[Records from a dataset]
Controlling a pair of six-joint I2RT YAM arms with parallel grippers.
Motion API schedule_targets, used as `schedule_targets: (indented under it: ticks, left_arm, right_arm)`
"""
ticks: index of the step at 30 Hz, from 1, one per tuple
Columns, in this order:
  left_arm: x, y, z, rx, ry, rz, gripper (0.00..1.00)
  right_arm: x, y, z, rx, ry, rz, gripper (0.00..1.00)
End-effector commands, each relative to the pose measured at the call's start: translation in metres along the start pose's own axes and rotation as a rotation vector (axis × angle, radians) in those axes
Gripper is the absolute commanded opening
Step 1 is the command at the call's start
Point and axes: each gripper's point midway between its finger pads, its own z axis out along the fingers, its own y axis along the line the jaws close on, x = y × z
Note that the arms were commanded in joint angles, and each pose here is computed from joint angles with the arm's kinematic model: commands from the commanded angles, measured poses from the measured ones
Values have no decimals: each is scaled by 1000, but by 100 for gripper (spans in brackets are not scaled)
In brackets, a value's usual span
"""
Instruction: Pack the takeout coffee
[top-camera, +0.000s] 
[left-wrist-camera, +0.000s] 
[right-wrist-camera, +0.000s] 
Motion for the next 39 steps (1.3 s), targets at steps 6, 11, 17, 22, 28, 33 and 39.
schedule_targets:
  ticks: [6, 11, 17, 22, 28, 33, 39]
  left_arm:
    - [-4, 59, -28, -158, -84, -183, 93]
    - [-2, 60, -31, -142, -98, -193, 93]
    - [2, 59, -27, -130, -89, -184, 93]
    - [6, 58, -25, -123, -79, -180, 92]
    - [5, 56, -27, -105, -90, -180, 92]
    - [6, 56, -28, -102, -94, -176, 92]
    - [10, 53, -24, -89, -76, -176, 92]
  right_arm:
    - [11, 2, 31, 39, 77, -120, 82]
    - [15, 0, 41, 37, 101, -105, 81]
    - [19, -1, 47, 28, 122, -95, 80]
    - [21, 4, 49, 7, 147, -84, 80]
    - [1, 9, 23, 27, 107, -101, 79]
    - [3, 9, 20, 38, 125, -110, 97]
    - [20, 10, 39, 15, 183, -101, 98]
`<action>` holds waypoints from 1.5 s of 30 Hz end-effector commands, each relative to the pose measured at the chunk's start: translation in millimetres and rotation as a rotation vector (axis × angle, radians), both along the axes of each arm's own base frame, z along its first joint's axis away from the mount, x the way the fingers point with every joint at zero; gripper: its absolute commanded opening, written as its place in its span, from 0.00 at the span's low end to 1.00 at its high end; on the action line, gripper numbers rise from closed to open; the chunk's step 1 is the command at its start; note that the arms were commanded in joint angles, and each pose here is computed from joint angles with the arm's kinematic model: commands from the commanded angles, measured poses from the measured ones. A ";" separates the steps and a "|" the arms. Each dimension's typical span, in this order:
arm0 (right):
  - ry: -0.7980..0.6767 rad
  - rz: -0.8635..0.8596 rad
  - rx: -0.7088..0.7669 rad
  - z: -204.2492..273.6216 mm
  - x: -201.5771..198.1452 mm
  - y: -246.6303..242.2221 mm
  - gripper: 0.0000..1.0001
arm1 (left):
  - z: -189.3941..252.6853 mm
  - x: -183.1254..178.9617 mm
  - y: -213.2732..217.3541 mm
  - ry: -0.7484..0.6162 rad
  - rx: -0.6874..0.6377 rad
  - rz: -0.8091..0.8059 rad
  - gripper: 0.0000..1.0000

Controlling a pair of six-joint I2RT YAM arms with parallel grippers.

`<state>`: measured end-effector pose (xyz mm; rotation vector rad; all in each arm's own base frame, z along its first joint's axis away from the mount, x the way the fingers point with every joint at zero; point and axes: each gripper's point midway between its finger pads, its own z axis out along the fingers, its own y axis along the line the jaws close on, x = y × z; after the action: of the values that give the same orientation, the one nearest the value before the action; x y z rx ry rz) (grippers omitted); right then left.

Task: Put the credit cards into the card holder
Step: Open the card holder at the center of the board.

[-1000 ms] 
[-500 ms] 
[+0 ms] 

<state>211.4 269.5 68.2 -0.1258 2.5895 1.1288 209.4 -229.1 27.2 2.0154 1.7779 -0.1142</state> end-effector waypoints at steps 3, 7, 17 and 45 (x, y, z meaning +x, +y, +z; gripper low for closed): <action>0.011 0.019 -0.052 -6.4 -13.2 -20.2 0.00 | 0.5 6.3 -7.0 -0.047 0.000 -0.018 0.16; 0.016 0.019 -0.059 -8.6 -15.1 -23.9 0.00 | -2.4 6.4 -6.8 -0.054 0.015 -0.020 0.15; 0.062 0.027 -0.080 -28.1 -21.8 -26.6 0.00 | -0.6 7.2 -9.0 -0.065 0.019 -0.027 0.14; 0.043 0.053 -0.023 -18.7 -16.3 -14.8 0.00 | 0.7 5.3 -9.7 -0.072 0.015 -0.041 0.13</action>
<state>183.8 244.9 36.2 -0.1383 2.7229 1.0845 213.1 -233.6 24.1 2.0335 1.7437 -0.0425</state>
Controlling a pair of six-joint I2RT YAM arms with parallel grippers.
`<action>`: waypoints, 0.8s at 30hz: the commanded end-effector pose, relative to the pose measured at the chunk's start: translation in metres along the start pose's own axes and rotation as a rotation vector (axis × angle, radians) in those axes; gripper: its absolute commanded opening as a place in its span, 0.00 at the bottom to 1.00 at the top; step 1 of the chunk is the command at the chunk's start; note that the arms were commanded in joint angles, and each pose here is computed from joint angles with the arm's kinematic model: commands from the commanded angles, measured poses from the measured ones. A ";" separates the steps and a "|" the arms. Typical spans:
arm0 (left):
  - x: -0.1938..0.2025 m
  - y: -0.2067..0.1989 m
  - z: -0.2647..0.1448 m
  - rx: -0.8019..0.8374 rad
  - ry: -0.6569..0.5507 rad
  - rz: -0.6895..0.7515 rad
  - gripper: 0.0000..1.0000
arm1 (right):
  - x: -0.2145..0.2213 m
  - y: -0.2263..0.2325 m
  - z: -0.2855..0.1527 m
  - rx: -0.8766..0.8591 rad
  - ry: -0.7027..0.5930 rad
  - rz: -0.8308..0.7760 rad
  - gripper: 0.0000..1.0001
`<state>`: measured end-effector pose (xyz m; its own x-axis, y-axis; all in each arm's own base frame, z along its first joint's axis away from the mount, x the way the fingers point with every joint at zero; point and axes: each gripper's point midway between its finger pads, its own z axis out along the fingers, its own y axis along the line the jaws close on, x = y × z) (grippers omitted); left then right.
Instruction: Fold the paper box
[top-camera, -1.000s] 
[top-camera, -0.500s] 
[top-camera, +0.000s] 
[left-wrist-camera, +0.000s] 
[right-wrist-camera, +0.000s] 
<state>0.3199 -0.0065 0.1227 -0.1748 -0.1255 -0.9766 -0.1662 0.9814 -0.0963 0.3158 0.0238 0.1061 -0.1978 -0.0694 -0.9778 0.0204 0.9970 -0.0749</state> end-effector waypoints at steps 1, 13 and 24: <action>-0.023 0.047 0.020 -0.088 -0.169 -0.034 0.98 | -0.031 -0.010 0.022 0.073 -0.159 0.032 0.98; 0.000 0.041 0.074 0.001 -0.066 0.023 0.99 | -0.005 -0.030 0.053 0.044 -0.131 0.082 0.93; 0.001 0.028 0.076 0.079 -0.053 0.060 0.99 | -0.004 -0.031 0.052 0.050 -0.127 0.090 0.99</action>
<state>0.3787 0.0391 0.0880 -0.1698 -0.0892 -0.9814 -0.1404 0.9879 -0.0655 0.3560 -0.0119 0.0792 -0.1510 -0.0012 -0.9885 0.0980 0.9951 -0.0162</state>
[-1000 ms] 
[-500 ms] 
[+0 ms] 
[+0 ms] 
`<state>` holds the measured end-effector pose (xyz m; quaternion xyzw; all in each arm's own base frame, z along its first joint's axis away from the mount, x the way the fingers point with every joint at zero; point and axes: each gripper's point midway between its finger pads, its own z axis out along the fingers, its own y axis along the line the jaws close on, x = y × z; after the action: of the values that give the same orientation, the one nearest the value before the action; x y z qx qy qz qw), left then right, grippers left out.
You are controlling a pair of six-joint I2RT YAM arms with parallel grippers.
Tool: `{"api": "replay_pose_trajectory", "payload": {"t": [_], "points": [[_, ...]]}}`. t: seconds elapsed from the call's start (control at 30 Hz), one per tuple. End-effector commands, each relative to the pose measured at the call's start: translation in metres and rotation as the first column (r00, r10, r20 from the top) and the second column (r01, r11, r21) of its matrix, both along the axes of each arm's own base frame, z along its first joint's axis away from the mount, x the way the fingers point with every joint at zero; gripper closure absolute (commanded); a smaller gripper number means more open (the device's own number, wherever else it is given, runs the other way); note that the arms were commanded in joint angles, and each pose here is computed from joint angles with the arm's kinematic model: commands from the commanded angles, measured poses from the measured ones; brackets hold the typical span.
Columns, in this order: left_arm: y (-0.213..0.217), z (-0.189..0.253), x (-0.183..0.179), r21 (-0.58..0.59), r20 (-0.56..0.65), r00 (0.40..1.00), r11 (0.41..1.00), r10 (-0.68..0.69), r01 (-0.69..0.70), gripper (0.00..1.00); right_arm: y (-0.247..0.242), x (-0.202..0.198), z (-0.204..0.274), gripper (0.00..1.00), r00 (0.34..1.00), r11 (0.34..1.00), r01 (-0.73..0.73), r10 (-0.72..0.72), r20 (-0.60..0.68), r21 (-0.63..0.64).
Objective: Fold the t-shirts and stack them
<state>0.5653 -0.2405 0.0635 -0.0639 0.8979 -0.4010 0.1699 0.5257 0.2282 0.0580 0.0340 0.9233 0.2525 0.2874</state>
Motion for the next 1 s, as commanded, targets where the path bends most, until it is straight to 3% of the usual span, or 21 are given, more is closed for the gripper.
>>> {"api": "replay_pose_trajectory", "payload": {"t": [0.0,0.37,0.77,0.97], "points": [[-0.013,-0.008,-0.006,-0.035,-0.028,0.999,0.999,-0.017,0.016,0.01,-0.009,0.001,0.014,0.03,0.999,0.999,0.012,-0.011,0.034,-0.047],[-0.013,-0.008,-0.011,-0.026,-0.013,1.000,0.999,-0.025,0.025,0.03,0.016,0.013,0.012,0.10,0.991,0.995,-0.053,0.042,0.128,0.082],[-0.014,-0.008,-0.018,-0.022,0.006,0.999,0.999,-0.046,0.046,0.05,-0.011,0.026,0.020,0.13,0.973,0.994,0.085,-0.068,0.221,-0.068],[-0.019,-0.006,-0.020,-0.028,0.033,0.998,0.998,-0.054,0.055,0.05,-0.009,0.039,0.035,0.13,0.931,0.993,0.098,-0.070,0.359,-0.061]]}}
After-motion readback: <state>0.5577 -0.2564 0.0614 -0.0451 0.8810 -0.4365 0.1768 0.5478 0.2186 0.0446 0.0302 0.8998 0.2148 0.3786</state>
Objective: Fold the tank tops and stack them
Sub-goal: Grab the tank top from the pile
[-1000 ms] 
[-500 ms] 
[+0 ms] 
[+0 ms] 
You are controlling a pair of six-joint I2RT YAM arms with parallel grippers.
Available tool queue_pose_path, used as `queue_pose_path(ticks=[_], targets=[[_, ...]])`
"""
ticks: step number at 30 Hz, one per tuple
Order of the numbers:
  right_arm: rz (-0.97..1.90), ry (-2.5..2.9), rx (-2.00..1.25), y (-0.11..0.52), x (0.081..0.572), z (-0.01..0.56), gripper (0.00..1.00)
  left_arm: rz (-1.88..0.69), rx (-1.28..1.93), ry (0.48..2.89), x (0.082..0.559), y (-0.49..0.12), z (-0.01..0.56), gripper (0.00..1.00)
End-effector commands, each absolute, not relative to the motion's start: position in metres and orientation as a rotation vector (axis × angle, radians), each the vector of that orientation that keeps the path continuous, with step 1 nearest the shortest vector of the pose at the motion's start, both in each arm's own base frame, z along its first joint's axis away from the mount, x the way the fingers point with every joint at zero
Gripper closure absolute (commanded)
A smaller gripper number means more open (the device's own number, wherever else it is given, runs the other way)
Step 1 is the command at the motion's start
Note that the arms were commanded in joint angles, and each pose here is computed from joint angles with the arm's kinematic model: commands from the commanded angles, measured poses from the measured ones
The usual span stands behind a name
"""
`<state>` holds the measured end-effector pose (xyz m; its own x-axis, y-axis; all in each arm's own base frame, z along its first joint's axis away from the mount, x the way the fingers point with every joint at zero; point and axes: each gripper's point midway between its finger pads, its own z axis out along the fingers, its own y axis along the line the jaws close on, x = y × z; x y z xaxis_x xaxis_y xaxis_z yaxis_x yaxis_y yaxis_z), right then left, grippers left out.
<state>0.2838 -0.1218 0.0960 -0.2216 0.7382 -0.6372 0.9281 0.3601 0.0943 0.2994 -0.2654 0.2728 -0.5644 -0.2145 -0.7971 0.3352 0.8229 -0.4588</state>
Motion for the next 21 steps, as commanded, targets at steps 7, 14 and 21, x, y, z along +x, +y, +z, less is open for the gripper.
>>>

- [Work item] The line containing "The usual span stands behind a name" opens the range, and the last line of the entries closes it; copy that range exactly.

- [Solution for this task]
The usual span stands behind a name
"""
`<state>` holds the measured end-effector pose (xyz m; its own x-axis, y-axis; all in each arm's own base frame, z along its first joint's axis away from the mount, x the way the fingers point with every joint at zero; point and axes: each gripper's point midway between its finger pads, its own z axis out along the fingers, its own y axis along the line the jaws close on, x = y × z; x y z xaxis_x xaxis_y xaxis_z yaxis_x yaxis_y yaxis_z), right then left, grippers left out.
<state>0.2838 -0.1218 0.0960 -0.2216 0.7382 -0.6372 0.9281 0.3601 0.0943 0.2994 -0.2654 0.2728 -0.5644 -0.2145 -0.7971 0.3352 0.8229 -0.4588</state>
Motion for the next 21 steps, as commanded, targets at steps 7, 14 and 21, x, y, z along +x, +y, +z, less is open for the gripper.
>>>

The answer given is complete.